SOURCE MATERIAL:
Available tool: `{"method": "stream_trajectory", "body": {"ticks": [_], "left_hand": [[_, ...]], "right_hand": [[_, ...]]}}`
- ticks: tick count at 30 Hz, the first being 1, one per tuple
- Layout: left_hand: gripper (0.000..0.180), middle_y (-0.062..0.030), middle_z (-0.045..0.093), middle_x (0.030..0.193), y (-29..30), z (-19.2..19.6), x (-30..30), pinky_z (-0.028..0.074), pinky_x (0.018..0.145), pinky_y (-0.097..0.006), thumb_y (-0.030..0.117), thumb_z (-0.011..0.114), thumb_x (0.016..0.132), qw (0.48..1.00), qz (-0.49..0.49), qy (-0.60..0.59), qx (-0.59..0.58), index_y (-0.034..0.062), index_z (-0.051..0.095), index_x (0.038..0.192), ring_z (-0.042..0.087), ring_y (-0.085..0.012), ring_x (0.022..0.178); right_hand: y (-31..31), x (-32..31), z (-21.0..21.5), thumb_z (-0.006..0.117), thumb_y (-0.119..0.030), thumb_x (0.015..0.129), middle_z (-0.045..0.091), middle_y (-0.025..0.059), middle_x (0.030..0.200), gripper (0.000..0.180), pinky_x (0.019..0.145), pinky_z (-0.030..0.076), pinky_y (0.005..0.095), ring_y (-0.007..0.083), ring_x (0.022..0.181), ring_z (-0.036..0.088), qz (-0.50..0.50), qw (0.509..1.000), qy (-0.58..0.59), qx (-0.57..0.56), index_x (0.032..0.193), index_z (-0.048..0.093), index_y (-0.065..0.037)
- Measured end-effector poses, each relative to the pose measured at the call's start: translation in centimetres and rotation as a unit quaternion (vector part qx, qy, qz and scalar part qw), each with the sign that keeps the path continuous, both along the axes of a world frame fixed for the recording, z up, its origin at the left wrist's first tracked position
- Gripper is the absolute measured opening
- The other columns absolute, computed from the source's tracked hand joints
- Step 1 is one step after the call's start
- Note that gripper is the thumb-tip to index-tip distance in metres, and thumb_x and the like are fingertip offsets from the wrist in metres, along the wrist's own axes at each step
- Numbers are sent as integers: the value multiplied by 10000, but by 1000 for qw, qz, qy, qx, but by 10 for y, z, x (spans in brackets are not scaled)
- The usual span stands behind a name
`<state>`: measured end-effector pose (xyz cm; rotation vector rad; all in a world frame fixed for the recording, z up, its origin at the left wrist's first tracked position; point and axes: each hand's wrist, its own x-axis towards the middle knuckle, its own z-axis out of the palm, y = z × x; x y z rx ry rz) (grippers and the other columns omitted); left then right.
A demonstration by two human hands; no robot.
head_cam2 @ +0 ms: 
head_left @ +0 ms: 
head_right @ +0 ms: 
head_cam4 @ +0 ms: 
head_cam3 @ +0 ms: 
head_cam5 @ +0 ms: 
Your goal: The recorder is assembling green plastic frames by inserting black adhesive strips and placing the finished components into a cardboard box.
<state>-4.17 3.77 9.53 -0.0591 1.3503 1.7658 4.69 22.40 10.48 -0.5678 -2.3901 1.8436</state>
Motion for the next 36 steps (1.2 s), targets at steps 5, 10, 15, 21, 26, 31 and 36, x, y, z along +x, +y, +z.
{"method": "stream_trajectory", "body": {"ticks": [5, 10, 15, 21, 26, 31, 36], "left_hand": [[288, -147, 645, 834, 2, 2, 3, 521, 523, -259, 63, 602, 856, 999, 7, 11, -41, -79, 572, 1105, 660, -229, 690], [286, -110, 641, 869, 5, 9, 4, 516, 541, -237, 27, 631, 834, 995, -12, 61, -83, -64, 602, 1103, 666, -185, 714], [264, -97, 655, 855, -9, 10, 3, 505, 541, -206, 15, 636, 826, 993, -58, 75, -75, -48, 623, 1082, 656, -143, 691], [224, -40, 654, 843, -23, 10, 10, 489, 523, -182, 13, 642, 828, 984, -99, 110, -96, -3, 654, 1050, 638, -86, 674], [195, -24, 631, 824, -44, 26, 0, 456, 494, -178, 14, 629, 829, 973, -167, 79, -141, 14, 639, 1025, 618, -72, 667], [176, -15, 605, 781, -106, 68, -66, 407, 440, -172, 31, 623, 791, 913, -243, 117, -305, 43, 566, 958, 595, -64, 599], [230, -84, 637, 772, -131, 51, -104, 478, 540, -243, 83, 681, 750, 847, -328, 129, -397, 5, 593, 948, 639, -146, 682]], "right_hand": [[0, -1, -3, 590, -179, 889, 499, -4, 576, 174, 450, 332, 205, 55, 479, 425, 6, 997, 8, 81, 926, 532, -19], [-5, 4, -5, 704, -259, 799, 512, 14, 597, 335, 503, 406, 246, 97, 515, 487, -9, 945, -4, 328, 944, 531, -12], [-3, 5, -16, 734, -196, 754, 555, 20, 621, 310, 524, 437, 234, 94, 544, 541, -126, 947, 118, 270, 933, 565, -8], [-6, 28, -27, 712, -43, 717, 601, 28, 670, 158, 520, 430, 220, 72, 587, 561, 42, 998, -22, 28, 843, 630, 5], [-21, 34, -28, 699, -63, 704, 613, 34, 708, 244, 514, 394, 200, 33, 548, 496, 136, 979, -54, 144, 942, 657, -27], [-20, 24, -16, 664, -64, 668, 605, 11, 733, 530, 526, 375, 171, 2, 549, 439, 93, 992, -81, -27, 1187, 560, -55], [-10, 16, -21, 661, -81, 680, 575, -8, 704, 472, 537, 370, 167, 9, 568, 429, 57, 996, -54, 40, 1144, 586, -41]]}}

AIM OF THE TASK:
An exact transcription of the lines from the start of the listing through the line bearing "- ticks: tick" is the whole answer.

YOUR SOLUTION:
Available tool: `{"method": "stream_trajectory", "body": {"ticks": [_], "left_hand": [[_, ...]], "right_hand": [[_, ...]]}}`
- ticks: tick count at 30 Hz, the first being 1, one per tuple

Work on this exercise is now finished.